Restate word for word the lines from the one containing "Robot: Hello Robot" through the end of the listing below, with both ends included.
[Start of section]
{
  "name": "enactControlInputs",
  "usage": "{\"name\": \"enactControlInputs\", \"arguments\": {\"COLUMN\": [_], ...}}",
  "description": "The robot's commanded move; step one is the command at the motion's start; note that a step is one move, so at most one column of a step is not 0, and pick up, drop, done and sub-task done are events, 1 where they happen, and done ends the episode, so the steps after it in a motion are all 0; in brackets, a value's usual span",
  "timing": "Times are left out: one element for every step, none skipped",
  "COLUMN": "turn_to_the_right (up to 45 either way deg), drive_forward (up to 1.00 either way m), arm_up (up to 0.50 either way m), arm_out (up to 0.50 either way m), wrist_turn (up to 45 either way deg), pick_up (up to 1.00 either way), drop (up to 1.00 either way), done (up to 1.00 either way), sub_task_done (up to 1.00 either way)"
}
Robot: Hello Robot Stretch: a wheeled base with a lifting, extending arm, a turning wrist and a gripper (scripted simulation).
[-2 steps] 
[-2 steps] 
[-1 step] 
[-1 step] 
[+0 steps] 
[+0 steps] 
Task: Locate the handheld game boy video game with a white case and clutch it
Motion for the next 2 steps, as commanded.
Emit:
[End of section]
- _Task answer_:
Robot: Hello Robot Stretch: a wheeled base with a lifting, extending arm, a turning wrist and a gripper (scripted simulation).
[-2 steps] 
[-2 steps] 
[-1 step] 
[-1 step] 
[+0 steps] 
[+0 steps] 
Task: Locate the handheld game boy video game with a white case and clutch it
Motion for the next 2 steps, as commanded.
Emit:

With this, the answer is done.